Mars landing moduleLast week, NASA's InSight aerospace agency took photographs of the Martian dawn and dusk, continuing the already established tradition of photographing the beginning and end of the Martian day. At one time, similar photographs were made by the Spirit, Opportunity and Curiosity rovers.
"This is already a tradition for every mission to Mars -take photos of sunrises and sunsets on the Red Planet. Taking into account that most of the tasks assigned to the vehicles were completed, we decided that it would be nice to take photos of the sunrise and sunset on the surface of another world, ”commented Justin Maki, one of the participants of the InSight project from the Jet Propulsion Laboratory (JPL) NASA in Pasadena (California, USA).
This photograph of a Martian sunrise was takenusing the Instrument Deployment Camera installed on the robotic arm of the landing module, on April 24, 2019 for 145 Martian day (Sol) missions
The color-corrected image above shows how a Martian sunrise would look to the human eye.
As noted by the official representatives of NASA,photos of the Martian sunset and sunrise the apparatus InSight made April 24 and 25. The sunrise was filmed around 5:30 am local Martian time. After about 13 hours, the camera, mounted on the robotic arm of the module, received a photograph of a Martian sunset. It is noteworthy that the beautiful gray clouds circling in the sky of the Red Planet also hit the frames.
The mission team published both RAW images and color corrected images.

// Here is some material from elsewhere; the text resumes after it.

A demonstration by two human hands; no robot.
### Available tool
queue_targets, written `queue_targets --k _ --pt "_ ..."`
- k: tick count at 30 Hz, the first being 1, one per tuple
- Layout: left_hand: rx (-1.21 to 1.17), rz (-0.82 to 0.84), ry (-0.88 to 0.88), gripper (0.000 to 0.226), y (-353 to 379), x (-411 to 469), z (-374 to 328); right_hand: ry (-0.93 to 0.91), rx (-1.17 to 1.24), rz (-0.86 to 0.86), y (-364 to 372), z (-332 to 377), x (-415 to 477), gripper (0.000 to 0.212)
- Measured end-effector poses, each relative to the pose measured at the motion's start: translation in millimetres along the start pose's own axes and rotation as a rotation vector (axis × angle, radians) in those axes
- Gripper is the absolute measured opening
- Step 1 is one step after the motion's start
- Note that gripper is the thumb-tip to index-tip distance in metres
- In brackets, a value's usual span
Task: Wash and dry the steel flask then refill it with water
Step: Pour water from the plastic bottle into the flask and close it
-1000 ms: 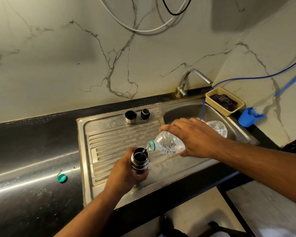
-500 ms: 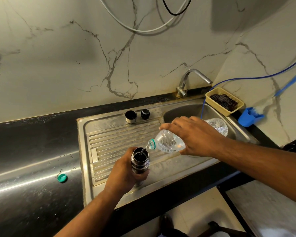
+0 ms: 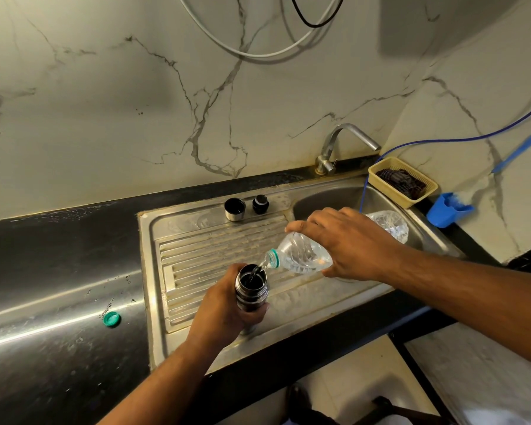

It is impossible not to note another one in the photographs.An interesting detail is how small our Sun appears from the surface of Mars. This is explained by the fact that the Red Planet is located farther from the luminary than the Earth, therefore in the sky of Mars the size of our star is only 2/3 of the size that we can see from the surface of our planet.
InSight Mission (Interior Exploration usingSeismic Investigations, Geodesy and Heat Transport, literally “interior research using seismic and geodesic methods and heat transfer”) worth $ 800 million landed near the equator of Mars last November. Its main task is to study the structural features of the soil of the Red Planet.
This snapshot of a Martian sunset was captured by the camera of the InSight landing module on April 25, 2019, at approximately 6:30 pm local Martian time.
The landing module is equipped with a SEIS seismometer andprobe HP3 heat flux, equipped with a drilling-shock system, dubbed the "mole". Using these tools, the device is able to determine the seismic activity on the planet, as well as to study in detail the heat fluxes in the soil of Mars.
Drilling machine still could not reachthe task assigned to it to go deeper 3-5 meters below the surface of Mars, stuck at a depth of only about 30 centimeters. The mission team is still trying to figure out what's stopping the borax from going further. According to the latest data, a solid layer of duricrust about 20 centimeters thick and consisting of sand particles stuck together can be on the site of the module landing. At the same time, last week, the mission team announced that the device had recorded the first marstosyenie.
Recall that the first spacecraftNASA descent vehicle with an automatic Mars station "Viking-1" became the one who shot the sunset on the surface of Mars. Photo was taken on August 20, 1976. The “twin brother” of the first module, Viking-2, was able to see the Martian sunrise on June 14, 1978.